Não adianta dar o melhor resultado para a empresa ou mesmo fazer o melhor MBA do país na área, se você se submete a permanecer na mesma empresa e com o mesmo valor de salário.
As remunerações nas empresas nem sempre são justas ou meritocráticas. Cabe ao empregado exercer a sua valorização, optando por empresas que promovam e valorizem resultados extraordinários.
Se você acha que ganharia a mesma coisa, então você não recebe mal. Em vez disso, será que não é o seu cargo que é mal remunerado? Existem diversos empregos que exigem imensos esforços para a sua realização, mas que o mercado não valoriza tanto assim.
Vários destes empregos, inclusive, tendem a ser extintos dentro de poucas décadas, como atendentes, caixas de banco, motoristas e vários outros.
Repensemos a situação pela lógica de mercado.
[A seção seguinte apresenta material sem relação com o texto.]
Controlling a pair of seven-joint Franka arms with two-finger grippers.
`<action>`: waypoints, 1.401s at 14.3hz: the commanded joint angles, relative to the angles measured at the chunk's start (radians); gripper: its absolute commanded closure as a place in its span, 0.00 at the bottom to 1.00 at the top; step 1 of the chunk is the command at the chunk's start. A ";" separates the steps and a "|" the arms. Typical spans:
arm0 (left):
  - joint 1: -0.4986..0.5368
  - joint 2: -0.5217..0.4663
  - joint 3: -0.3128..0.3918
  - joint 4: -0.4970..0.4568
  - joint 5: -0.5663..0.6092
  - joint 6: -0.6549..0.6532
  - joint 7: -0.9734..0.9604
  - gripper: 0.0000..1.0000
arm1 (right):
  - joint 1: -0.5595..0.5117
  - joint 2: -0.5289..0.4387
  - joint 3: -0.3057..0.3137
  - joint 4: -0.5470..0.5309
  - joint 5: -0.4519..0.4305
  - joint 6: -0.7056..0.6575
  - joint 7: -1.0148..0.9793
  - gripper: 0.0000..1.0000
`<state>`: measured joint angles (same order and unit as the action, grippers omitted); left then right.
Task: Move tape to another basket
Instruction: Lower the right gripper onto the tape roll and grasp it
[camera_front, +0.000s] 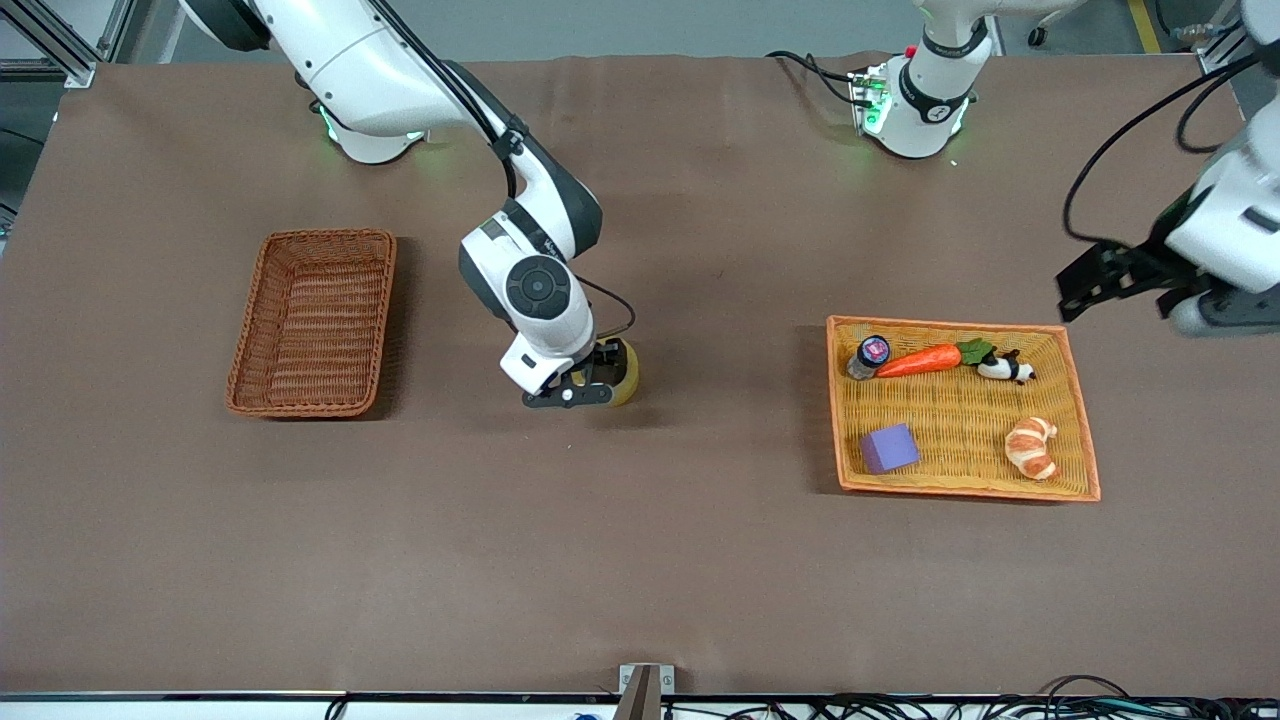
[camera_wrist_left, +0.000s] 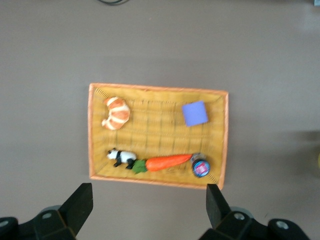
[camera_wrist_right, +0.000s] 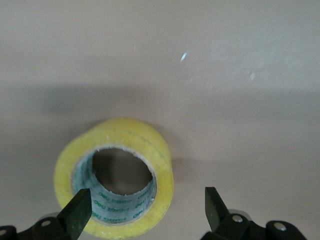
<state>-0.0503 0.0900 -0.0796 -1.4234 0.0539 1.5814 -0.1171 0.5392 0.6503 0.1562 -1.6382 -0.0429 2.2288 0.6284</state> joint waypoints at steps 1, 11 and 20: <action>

Suponhamos que o valor mercadológico de sua função seja baixo. É altamente improvável que alguma empresa resolva pagar o dobro deste valor para você, porque ela deixará de ser competitiva.
De qualquer maneira, se você não está satisfeito com a sua remuneração, a responsabilidade de mudar esta realidade é unicamente sua.
Conclusão
As pessoas e as empresas ganham dinheiro RESOLVENDO PROBLEMAS das outras pessoas e empresas.
O mercado paga, e paga muito, para profissionais RAROS. Aqueles que são excelentes para resolver os problemas ou necessidades dos clientes ou da própria empresa.
Lembre-se de qualquer pessoa que ganha bem, como um artista ou jogador de futebol. São mercados onde rola muito dinheiro, em que aqueles que se destacam muito, ganham muito mais que os outros.
Faça uma análise imparcial: o seu cargo/função é facilmente substituível por outra pessoa? Você se prendeu à uma empresa ruim? Você não é excelente no que faz? O salário em outras empresas é tão baixo quanto o que você recebe atualmente?
Respostas positivas sugerem uma tendência a receber remunerações menores. A saída é buscar novas experiências, assumir mais riscos, procurar aperfeiçoamento profissional (em uma área rentável, mercadologicamente falando).
Este é o objetivo deste artigo: sair da zona de conforto, pois é justamente nela que residem os menores salários. Assim como economizar e investir, entender a lógica de se ganhar mais dinheiro é um dos pilares da Educação Financeira que você não pode deixar de apreciar.